:: TASK BRIEF ::
Look for the line containing "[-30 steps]" and the line containing "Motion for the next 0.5" in the entries below. Copy those two and all lines between them exactly, leaving out pictures.

:: DATA TO PROCESS ::
= = = =
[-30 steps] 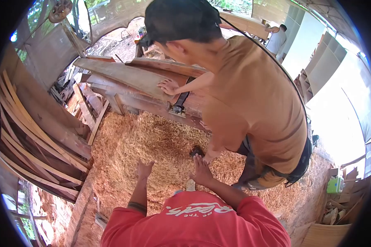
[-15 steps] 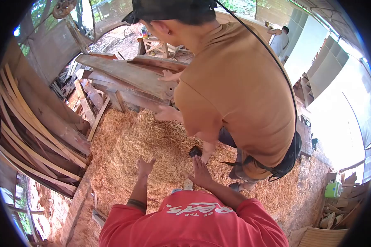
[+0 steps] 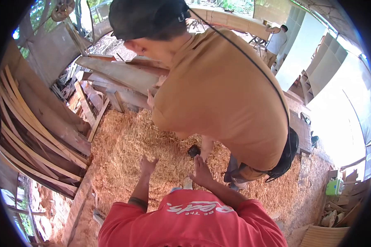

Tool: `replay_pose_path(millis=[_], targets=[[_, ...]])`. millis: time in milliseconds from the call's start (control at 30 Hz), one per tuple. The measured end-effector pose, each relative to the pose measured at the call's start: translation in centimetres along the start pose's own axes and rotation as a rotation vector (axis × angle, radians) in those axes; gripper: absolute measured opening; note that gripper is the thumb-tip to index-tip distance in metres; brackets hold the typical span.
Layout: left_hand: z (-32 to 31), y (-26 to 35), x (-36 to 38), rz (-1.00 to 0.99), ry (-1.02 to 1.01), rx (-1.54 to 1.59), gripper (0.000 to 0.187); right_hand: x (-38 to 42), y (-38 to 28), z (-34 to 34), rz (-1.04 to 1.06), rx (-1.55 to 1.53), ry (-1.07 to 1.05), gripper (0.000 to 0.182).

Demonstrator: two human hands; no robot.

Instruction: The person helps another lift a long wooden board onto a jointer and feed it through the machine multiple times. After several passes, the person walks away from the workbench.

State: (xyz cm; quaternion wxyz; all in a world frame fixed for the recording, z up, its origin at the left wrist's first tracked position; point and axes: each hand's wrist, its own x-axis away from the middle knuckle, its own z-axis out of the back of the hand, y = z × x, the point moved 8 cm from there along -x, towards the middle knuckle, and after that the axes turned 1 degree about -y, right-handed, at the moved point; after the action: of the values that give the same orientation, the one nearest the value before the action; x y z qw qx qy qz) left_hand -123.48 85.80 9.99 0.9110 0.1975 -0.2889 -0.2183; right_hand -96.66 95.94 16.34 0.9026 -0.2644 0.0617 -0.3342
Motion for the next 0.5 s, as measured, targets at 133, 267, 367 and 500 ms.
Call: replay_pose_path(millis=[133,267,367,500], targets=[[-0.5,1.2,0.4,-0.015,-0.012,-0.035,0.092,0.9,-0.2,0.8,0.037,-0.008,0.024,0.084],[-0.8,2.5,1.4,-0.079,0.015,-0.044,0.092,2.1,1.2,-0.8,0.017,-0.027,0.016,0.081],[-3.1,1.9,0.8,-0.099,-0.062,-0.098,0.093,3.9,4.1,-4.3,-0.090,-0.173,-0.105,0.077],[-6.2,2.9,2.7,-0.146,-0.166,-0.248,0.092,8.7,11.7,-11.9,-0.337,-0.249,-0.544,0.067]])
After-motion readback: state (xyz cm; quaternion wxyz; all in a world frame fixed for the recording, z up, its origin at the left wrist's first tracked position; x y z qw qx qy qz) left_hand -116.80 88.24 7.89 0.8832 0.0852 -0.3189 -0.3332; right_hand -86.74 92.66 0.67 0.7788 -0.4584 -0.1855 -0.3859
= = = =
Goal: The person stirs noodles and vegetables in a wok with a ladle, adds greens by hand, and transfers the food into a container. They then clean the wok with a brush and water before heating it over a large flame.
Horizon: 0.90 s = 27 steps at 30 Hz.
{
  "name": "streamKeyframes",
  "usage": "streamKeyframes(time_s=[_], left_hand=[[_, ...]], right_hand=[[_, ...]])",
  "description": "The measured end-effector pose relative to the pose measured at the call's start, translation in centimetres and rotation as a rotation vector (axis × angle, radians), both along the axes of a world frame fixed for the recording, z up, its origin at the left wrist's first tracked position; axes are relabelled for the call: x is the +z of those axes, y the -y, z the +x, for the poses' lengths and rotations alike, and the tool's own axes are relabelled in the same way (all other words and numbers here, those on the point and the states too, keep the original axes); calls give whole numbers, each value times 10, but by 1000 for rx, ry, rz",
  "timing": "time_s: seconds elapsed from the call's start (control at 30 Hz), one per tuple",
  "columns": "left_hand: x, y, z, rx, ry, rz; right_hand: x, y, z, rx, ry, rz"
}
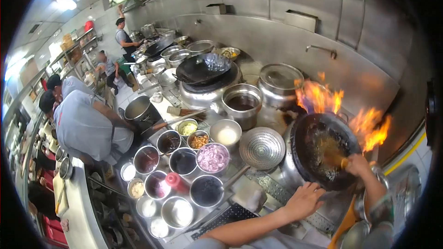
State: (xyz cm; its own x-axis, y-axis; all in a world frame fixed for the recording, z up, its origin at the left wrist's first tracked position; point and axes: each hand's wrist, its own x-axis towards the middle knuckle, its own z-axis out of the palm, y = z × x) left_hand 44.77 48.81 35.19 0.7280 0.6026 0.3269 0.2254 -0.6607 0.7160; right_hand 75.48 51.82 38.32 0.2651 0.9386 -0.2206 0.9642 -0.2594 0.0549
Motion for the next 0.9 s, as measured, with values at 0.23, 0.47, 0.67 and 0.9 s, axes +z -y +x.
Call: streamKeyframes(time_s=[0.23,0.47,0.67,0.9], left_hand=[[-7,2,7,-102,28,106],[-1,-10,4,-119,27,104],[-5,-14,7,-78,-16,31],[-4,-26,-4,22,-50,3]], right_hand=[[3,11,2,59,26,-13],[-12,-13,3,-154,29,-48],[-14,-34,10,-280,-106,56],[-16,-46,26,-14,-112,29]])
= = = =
:: RESULT OF THE EXERCISE ::
[-30 steps] 
[-15 steps] 
[+0 steps] 

Tool: `replay_pose_path(millis=[_], targets=[[_, ...]])`. millis: time in milliseconds from the call's start (control at 30 Hz), one per tuple. The measured end-effector pose, each relative to the pose measured at the call's start: translation in centimetres along the start pose's own axes and rotation as a rotation vector (axis × angle, radians) in those axes; gripper: absolute measured opening; note that gripper is the thumb-tip to index-tip distance in metres; brackets hold the typical span.
Layout: left_hand: z (-32 to 31), y (-26 to 35), x (-36 to 38), rz (-1.00 to 0.99), ry (-1.02 to 1.01), rx (-1.54 to 1.59), gripper (0.000 to 0.187); right_hand: x (-38 to 42), y (-38 to 28), z (-34 to 34), rz (-1.04 to 1.06), rx (-1.55 to 1.53), ry (-1.07 to 1.05), gripper (0.000 to 0.182).

Demonstrator: two human hands; no robot.

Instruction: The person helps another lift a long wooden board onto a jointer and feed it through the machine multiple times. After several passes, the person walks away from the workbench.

State: (xyz cm; quaternion wxyz; all in a world frame fixed for the recording, z up, its origin at the left wrist's first tracked position; point and axes: each hand's wrist, its own x-axis away from the middle knuckle, its own z-axis out of the back of the hand, y = z × x, the point moved 8 cm from there along -x, towards the middle knuckle, and after that the axes turned 1 degree about -y, right-handed, at the moved point; after the action: of the values that give the same orientation, the one nearest the value before the action; x y z qw qx qy qz) left_hand -123.48 85.80 9.99 0.9110 0.1975 -0.2889 -0.2183; right_hand -96.66 95.94 16.34 0.9026 -0.2644 0.0617 -0.3342
Motion for the next 0.5 s, as measured, targets at 133, 267, 367 and 500 ms.

The output is complete as it stands.